■ Aim of the task
For the records that follow, restate each one word for word and leave the images behind.

━━━ Data for review

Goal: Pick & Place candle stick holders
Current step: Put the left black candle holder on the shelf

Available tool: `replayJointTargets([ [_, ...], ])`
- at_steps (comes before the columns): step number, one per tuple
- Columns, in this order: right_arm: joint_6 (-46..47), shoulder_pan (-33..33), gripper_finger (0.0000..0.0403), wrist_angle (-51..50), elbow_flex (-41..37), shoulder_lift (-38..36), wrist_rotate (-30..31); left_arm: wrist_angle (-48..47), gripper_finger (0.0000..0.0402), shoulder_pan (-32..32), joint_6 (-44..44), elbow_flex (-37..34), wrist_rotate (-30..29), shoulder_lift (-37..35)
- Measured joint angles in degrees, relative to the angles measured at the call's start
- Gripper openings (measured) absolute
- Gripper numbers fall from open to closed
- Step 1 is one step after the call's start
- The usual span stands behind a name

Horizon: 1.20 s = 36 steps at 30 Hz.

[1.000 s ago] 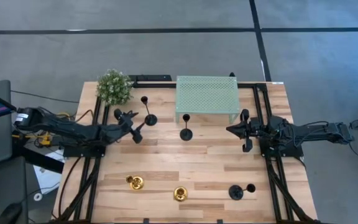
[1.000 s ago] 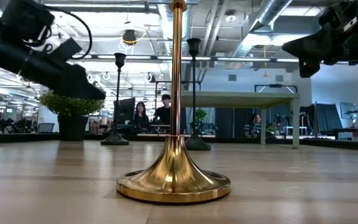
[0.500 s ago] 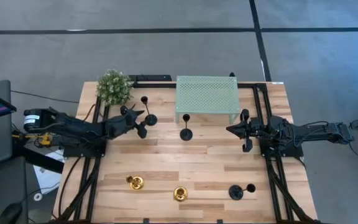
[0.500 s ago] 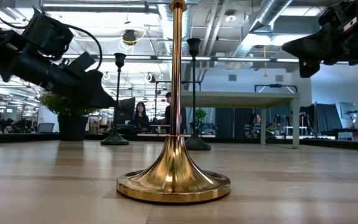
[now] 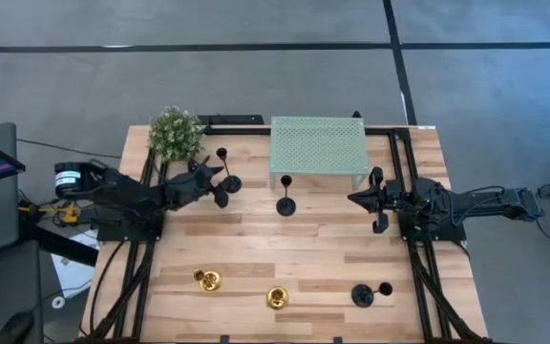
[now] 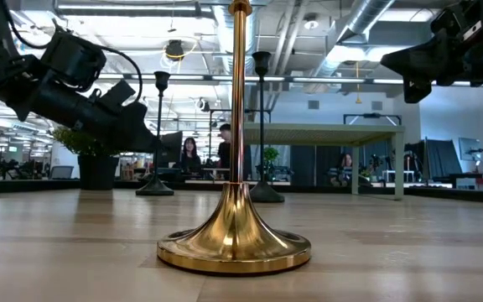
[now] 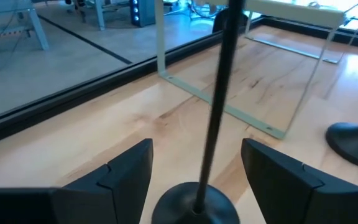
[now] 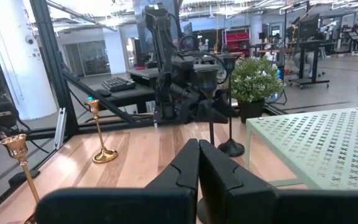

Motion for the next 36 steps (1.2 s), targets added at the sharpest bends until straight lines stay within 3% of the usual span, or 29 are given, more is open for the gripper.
replayJointTargets([
  [12,0.0,0.0,0.0,0.0,0.0,0.0,0.0,6.8,0.0226,1.1,0.0,0.0,0.0,6.5],
  [18,0.0,0.0,0.0,0.0,0.0,0.0,0.0,8.5,0.0168,1.1,0.0,0.0,0.0,6.8],
  [28,0.0,0.0,0.0,0.7,0.0,0.0,0.0,8.6,0.0021,1.1,0.7,0.0,0.0,6.8],
  [32,0.0,0.0,0.0,0.9,0.0,0.0,0.0,8.5,0.0016,1.1,0.7,0.0,0.1,6.8],
  [36,0.0,0.0,0.0,0.9,0.0,0.0,0.0,8.6,0.0014,1.1,0.6,0.0,4.0,6.7],
])
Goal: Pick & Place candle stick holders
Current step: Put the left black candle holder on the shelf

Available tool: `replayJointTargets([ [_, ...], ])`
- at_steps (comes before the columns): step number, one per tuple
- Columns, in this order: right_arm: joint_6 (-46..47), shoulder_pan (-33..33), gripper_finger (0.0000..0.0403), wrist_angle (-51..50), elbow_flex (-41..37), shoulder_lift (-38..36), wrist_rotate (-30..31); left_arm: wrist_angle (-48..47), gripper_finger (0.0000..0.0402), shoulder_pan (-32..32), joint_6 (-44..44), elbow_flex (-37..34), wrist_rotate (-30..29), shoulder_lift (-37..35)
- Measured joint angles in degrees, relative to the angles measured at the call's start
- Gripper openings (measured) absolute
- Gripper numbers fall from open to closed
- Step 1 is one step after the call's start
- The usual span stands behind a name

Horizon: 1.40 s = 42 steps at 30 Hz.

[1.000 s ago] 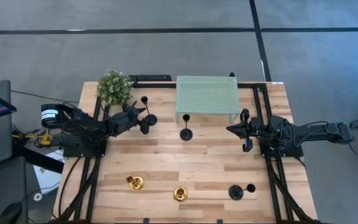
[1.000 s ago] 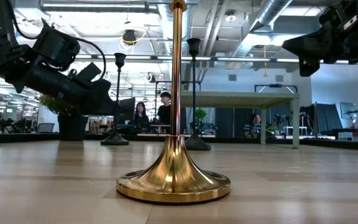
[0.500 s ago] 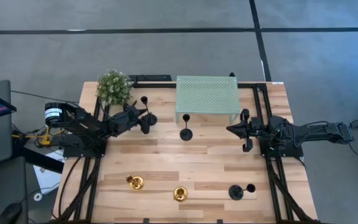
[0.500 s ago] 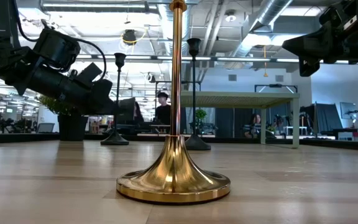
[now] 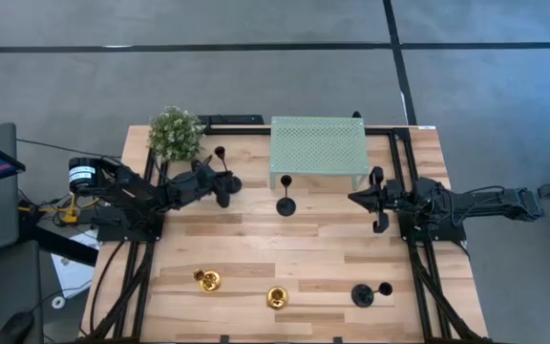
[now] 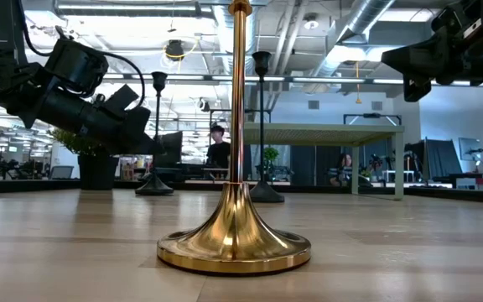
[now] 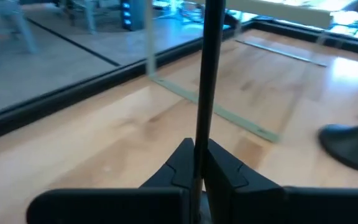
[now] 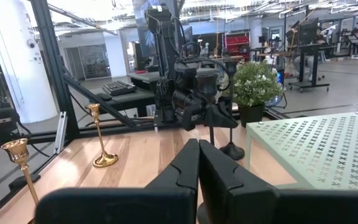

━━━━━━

■ Exercise response
Goal: Pick & Place candle stick holders
Current step: Put the left black candle holder on the shelf

Available tool: `replayJointTargets([ [_, ...], ])`
- at_steps (comes before the columns): step number, one per tuple
- Columns, in this order: right_arm: joint_6 (-46..47), shoulder_pan (-33..33), gripper_finger (0.0000..0.0403), wrist_angle (-51..50), elbow_flex (-41..37), shoulder_lift (-38..36), wrist_rotate (-30..31); left_arm: wrist_angle (-48..47), gripper_finger (0.0000..0.0402), shoulder_pan (-32..32), joint_6 (-44..44), elbow_flex (-37..34), wrist_rotate (-30..29), shoulder_lift (-37..35)
- Measured joint angles in degrees, relative to the angles measured at the call's start
- Gripper openings (measured) absolute
- Gripper numbers fall from open to closed
- Step 1 is one step after the call's start
- The usual span stands behind a name

Horizon: 1.20 s = 36 steps at 30 Hz.

[1.000 s ago] 
[1.000 s ago] 
[0.500 s ago] 
[0.500 s ago] 
[now] 
[now] 
[now] 
[now] 

Motion for the next 36 steps (1.2 s), targets added at the sharpest bends until straight lines stay within 3% of the usual span, or 29 are given, more is open for the gripper.
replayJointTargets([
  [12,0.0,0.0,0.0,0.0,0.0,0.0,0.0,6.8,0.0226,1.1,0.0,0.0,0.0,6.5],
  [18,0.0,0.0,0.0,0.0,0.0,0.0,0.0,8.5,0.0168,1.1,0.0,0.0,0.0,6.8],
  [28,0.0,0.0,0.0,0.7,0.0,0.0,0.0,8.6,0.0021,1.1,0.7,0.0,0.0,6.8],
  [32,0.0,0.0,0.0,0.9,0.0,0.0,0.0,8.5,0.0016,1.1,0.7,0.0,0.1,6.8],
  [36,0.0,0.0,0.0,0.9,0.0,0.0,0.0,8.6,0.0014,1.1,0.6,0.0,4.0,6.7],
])
Goal: Pick & Place candle stick holders
Current step: Put the left black candle holder on the shelf

Available tool: `replayJointTargets([ [_, ...], ])`
- at_steps (comes before the columns): step number, one per tuple
- Columns, in this order: right_arm: joint_6 (-46..47), shoulder_pan (-33..33), gripper_finger (0.0000..0.0403), wrist_angle (-51..50), elbow_flex (-41..37), shoulder_lift (-38..36), wrist_rotate (-30..31); left_arm: wrist_angle (-48..47), gripper_finger (0.0000..0.0402), shoulder_pan (-32..32), joint_6 (-44..44), elbow_flex (-37..34), wrist_rotate (-30..29), shoulder_lift (-37..35)
- Measured joint angles in degrees, relative to the angles measured at the call's start
- Gripper openings (measured) absolute
- Gripper numbers fall from open to closed
- Step 1 is one step after the call's start
- The usual span stands behind a name

Horizon: 1.40 s = 42 steps at 30 Hz.

[1.000 s ago] 
[1.000 s ago] 
[0.500 s ago] 
[0.500 s ago] 
[now] 
[now] 
[now] 
[now] 

The answer has been supplied in full.